Italian singer (born 1988)

Cristina Scuccia (born 19 August 1988) is an Italian singer and former Catholic religious sister. She won the 2014 season of The Voice of Italy as part of Team J-Ax, resulting in a record deal with Universal. In 2013, she won a Christian music competition as part of the Good News Festival.

==Early life==
Cristina Scuccia was born in Vittoria in 1988. She became a novice in 2009 and worked for two years with poor children in Brazil before formally joining the Ursuline order. In the years from 2009 to 2011, Sister Cristina improved her artistic skills at the "Star Rose Academy" in Rome, created and directed by Maximo De Marco.
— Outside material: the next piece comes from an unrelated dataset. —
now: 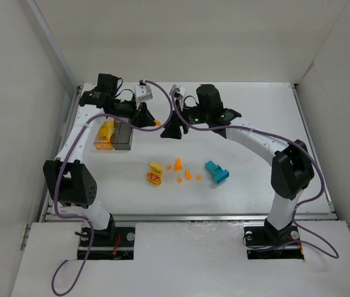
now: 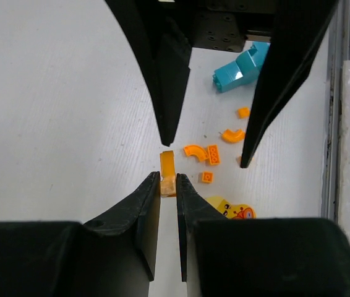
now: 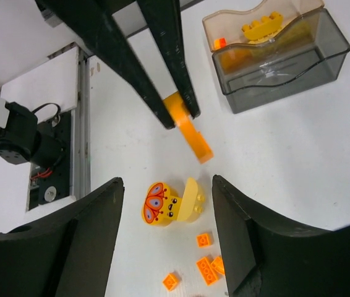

Her singing teacher was the singer-songwriter Franco Simone.
Her television debut was in June 2012, on the program "Dizionario dei sentimenti" by Franco Simone, on Gold Tv in Rome.

==Career==

===2014–present===

====The Voice of Italy====
In 2014, Scuccia applied to The Voice of Italy singing competition, singing for her audition "No One" by Alicia Keys. The performance received more than 104 million views on YouTube. She was very popular with the audience and all four judges—Raffaella Carrà, J-Ax, Noemi, and Piero Pelù—turned their chairs in the blind audition. Cristina chose to be part of Team J-Ax. Throughout the contest, she wore a simple crucifix around her neck, black shoes and ankle-length black religious habit. In the final, she won the trophy with 62% of the Italian votes against runner-up Giacomo Voli. After winning, she thanked God and recited the Lord's Prayer to the show organizers and audience.

- Performances
- Blind audition (19 March 2014): "No One" by Alicia Keys. All four chairs turned.
- Battle round (16 April 2014): "Girls Just Want to Have Fun" by Cyndi Lauper. Advanced against Luna Palumbo of Team J-Ax.
- Knock out round (24 April 2014): "Hero" by Mariah Carey. Advanced against Benedetta Giovagnini of Team J-Ax.
- Live show 1 (7 May 2014): "Flashdance... What a Feeling" by Irene Cara. Saved by public vote.
- Live show 2 (14 May 2014): "Uno su mille" by Gianni Morandi. Saved by public vote.
- Live show 3 (21 May 2014): "Livin' on a Prayer" by Bon Jovi. Saved by public vote.
- Semi-final (28 May 2014): "(I've Had) The Time of My Life" by Bill Medley and Jennifer Warnes. 45/100 from coach and 70.18/100 from voting public. Advanced to final. Dylan Magon from Team J-Ax eliminated.
- Final (5 June 2014) singing:
  - Phase one (Final 4):
    - "Beautiful That Way" by Achinoam Nini.
    - "Gli anni" by 883 in duet with coach J-Ax.
    - "Lungo la riva" (new song). Advanced with Giacomo Voli and Tommaso Pini. Giorgia Pino eliminated.
  - Phase 2 (Final 3):
    - "No One" by Alicia Keys. Advanced to Final 2 with Giacomo Voli. Tommaso Pini eliminated.
  - Phase 3 (Final 2)
    - "Flashdance... What a Feeling" from Irene Cara. Won The Voice title with 62.30% of the vote. Finalist Giacomo Voli runner up for season.

===Album and video===
On 20 October 2014, the music video for Scuccia's version of Madonna's "Like a Virgin" was released on Vevo platform. It is the lead single from her debut album Sister Cristina which was released on 11 November 2014. The album contains her interpretations of a number of songs as well as two previously unreleased songs.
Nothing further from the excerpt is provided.